Побежденные
Шрифт:
– Вас очень хочет видеть ваш денщик.
Его лицо впервые оживилось:
– Добрый мой Василий! Как его рана?
– Кажется, лучше. Он уже бродит на костылях. Несколько раз он подходил к двери справиться о вашем здоровье.
– Вы знаете, сестрица, он нес меня на руках версты две или три. Я просил его прислать за мной санитаров, но он не захотел меня оставить.
Елочка предчувствовала что-то в этом роде.

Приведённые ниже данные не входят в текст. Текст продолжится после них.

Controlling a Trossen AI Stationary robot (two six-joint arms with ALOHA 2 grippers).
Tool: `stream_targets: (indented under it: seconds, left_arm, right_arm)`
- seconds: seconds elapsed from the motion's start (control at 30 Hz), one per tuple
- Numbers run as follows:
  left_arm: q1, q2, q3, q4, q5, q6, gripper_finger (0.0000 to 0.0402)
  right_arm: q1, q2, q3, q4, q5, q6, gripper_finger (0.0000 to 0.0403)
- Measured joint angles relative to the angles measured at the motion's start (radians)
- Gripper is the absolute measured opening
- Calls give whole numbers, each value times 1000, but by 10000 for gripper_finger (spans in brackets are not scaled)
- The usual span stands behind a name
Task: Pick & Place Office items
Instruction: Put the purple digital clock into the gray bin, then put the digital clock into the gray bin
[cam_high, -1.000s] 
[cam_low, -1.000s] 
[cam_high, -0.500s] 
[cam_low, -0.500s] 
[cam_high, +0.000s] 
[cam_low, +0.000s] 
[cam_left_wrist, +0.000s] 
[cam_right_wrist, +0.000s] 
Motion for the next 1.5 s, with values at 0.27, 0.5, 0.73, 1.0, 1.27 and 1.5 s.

– Я приведу его сюда, только вы не говорите много и не шевелитесь, сказала она и, прибрав на его столике, пошла за солдатом, хотя врач не раз говорил ей, что с посещениями и разговорами следует подождать. Елочка решилась сделать по-своему, ей хотелось увидеть, как они встретятся друг с другом - офицер и денщик. Однако ей не удалось увидеть хоть издали - ее отозвал дежурный врач и оставалось только рисовать
– думала она, мотая бинты и раздавая лекарства.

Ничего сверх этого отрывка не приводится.